When the fountain stopped spewing and dwindled down to a nice, peaceful dribble, I snapped on my gloves, slid his pistol from its holster, and tucked it into my jacket pocket. Feeling wonderfully accomplished, I turned on my heel and walked away.
A job well-done is its own reward, after all, and, in this case, there were even additional perks.
I wrapped the phone cord absently around my finger, and it tried to curl along its own bias despite my efforts. Not too many people have phones with cords nowadays. They’re missing out. There’s something grounding about a tangible wire in a world full of floating cell phones and Bluetooth headsets you stick in your ear like a cyborg.
The gunshot click of the answering machine echoed in my ear, and then I was treated to the breathiness of what I called her Classy Cassie Voice: “Hi, there, you’ve reached Cassandra Bellweather. I’m not here right now, but I’d love to get back to you as soon as I can, so if you’ll leave your number and a short message-”
Good; I’d remembered right; she was out until ten tonight. I replaced the receiver in the cradle and walked the two blocks to her apartment complex.
When she strolled in thirty-seven minutes later, the lights were low, and there was hot food and cool wine on the table. Her glass contained a considerable quantity of the sleeping pills that had heretofore resided in her medicine cabinet, meticulously crushed and quite dissolved.

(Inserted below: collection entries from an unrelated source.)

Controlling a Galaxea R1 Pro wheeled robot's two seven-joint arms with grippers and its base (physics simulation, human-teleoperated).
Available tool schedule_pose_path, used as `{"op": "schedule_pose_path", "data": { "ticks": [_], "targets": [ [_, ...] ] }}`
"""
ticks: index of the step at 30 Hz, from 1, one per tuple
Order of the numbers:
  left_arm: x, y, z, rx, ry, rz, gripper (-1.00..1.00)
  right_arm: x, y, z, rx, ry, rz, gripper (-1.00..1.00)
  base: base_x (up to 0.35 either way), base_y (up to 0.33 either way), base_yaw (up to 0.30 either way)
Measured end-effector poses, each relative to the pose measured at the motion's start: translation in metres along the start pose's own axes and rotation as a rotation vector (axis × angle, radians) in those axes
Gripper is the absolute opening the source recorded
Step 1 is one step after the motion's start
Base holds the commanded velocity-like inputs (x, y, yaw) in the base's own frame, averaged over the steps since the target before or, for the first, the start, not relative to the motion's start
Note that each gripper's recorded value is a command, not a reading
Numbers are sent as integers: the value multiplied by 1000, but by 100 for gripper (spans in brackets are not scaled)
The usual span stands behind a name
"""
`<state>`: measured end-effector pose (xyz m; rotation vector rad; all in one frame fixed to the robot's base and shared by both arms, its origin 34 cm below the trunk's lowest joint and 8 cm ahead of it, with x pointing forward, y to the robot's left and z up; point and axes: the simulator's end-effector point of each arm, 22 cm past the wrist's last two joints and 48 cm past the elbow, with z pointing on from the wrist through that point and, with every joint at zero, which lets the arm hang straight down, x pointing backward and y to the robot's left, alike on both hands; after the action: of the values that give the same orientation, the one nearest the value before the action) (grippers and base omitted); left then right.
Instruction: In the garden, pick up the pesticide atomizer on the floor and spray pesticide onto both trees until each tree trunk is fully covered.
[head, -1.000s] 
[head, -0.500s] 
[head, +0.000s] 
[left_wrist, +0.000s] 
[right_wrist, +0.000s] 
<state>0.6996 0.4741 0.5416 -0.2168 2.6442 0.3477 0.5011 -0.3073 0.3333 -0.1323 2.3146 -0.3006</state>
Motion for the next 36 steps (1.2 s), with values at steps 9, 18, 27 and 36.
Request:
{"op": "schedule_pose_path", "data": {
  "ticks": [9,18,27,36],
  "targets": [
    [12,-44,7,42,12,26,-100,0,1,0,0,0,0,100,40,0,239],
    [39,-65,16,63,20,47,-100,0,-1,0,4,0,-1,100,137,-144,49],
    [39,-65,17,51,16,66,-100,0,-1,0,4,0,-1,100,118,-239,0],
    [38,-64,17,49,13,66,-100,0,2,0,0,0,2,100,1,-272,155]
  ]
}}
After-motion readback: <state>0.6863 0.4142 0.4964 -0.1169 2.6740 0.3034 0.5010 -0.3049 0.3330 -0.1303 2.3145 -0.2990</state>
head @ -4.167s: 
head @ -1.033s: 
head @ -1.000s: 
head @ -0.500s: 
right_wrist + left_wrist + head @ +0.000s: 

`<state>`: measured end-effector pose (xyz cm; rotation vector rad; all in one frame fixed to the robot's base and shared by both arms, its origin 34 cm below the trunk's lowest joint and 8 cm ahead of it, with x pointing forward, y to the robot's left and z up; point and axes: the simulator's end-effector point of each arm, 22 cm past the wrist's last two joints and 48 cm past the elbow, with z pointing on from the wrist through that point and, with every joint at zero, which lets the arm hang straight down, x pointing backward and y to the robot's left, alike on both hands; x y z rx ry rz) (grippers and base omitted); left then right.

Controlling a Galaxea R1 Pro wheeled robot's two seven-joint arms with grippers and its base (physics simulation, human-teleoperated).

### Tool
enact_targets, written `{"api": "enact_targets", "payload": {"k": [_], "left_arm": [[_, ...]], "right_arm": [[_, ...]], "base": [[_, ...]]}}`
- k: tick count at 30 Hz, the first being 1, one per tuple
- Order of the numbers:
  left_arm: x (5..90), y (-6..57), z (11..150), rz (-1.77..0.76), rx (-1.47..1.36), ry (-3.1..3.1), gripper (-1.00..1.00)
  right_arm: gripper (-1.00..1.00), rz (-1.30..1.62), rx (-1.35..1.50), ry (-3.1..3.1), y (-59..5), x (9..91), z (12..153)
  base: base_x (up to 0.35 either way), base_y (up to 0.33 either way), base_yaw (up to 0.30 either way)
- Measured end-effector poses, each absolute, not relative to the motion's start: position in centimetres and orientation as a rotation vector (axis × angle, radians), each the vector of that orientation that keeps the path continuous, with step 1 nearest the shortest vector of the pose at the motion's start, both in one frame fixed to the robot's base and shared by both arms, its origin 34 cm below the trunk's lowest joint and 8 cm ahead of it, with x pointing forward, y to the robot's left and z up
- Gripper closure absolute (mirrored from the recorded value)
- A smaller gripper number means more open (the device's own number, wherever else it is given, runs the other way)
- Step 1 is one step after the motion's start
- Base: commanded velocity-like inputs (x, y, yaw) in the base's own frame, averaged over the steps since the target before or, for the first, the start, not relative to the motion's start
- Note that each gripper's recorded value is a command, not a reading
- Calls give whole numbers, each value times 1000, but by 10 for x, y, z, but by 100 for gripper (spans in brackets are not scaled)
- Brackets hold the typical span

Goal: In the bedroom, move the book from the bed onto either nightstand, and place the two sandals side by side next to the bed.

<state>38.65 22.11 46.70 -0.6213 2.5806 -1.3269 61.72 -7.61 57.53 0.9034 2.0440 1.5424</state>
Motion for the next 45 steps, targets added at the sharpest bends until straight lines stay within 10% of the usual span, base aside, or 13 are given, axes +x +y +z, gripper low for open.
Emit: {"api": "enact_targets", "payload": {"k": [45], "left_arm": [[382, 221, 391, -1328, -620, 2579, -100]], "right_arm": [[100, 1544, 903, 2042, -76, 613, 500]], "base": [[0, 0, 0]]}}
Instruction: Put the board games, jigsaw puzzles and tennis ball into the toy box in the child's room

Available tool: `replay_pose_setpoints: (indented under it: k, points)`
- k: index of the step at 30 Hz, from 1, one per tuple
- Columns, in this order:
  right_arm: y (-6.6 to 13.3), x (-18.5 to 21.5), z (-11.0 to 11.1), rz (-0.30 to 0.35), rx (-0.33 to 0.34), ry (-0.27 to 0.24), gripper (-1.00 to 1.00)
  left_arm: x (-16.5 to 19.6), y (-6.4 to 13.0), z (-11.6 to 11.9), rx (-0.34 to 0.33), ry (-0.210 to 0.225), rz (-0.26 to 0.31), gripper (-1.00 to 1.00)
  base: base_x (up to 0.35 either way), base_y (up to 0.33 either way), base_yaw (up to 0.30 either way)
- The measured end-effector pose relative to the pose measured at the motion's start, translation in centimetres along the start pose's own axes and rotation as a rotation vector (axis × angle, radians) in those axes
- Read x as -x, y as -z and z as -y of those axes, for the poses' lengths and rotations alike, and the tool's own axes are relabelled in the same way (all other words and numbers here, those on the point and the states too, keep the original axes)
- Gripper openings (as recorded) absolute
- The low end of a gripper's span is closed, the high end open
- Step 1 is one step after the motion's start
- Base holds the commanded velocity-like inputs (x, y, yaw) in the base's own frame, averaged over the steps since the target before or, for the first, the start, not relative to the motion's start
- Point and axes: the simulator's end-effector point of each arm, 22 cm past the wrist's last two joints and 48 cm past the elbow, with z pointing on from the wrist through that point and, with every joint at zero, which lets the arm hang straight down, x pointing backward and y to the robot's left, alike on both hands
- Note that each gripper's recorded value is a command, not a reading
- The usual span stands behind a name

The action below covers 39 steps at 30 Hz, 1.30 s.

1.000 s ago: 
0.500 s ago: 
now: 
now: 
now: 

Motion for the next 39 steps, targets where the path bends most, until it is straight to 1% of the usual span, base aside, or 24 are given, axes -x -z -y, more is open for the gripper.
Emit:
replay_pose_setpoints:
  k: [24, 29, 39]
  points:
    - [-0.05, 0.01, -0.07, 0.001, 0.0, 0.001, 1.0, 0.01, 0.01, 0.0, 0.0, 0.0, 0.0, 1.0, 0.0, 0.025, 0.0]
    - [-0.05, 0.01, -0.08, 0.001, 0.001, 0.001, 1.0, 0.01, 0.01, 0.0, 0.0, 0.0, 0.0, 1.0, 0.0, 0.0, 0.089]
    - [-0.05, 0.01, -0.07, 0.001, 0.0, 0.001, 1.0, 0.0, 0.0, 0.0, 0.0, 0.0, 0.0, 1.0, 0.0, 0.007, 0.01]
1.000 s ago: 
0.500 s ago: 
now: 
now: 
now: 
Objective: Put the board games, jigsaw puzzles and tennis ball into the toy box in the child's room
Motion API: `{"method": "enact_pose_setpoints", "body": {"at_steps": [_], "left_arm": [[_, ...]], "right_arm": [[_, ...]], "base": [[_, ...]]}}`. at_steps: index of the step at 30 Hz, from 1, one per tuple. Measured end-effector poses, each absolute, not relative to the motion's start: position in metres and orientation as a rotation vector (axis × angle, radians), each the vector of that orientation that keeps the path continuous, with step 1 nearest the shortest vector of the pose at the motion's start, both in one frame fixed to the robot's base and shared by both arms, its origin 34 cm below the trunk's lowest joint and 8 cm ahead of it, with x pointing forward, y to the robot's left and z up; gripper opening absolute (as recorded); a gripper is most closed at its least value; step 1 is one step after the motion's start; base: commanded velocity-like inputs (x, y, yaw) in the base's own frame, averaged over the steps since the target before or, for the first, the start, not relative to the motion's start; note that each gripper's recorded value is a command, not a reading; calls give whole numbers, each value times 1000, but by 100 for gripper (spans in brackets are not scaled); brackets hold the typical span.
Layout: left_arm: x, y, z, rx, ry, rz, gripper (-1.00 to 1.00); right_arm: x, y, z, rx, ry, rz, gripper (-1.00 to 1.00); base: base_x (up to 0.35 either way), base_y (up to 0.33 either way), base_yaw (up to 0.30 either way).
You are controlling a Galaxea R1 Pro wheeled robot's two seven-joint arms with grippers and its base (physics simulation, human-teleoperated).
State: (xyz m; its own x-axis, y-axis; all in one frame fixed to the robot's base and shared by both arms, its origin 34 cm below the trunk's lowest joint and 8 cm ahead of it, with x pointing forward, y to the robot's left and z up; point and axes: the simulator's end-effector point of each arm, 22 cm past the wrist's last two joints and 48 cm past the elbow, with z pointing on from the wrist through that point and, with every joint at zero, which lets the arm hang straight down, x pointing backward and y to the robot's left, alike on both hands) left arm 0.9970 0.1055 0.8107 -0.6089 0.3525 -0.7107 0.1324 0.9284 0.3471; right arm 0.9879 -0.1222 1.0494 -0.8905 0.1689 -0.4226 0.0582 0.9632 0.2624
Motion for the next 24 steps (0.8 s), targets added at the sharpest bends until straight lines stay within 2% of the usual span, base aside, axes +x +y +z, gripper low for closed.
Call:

“Oh, sweetheart!” she gasped, fingers tipped with dark red nails fluttering about her face, the picture of gleeful surprise. A few lines wrinkled her smooth brow, above the sculpted eyebrows, below the soft flyaways along her hairline. “But aren’t you still-”
“Cassie, love,” I said, “there’s nothing for it now.”
She crossed the room, took my hands in hers, and kissed me earnestly. “You’re so understanding,” she murmured against my cheek.
With her that close, with the perfume rising from her skin and with her cornsilk hair brushing against my jaw, I almost doubted myself.
By the time she sat down and started guzzling wine, however, the feeling had dissipated.
After she’d chattered awhile, I held out the knife, wiped clean of both blood and prints. Predictably, she giggled and took it, turning it over and over in her hands. “Is this new?” she asked. Without waiting for an answer, she mimed stabbing an adversary, only to set her weapon down on the tabletop in favor of the wineglass.
She talked a lot more, and she drank a lot more, and I watched the light play on her hair. I hated the dark roots just starting to show along her part. The fakeness of it-the utterly unconcerned fakeness of it-disgusted me. Lies. No one had the guts to tell the truth anymore. And when they did, you didn’t want to hear it.
I got up and slipped on the sunny yellow rubber gloves draped over the faucet. I rinsed the dishes and tucked them into the dishwasher, then followed them up with my wineglass. She made some token protests about our having better things to do, though she wasn’t genuinely interested until I tore off a paper towel and dried the gloves, which I hadn’t removed.
“Sweetheart,” she interjected, bewildered now, “you can let ’em drip…”
I went to her, took her hand, pulled her to her feet, twirled her twice, and carefully backed her up against the wall. Couldn’t leave any bruises. Not like my brother did when she slept with him, so drunk she hardly remembered it in the first place.
“Sweetheart,” she cooed, “you’ve got that look in your eyes again.”
I smiled. “Which?”
I took the gun from my left inside coat pocket, slotted it into the space under her chin, and fired once.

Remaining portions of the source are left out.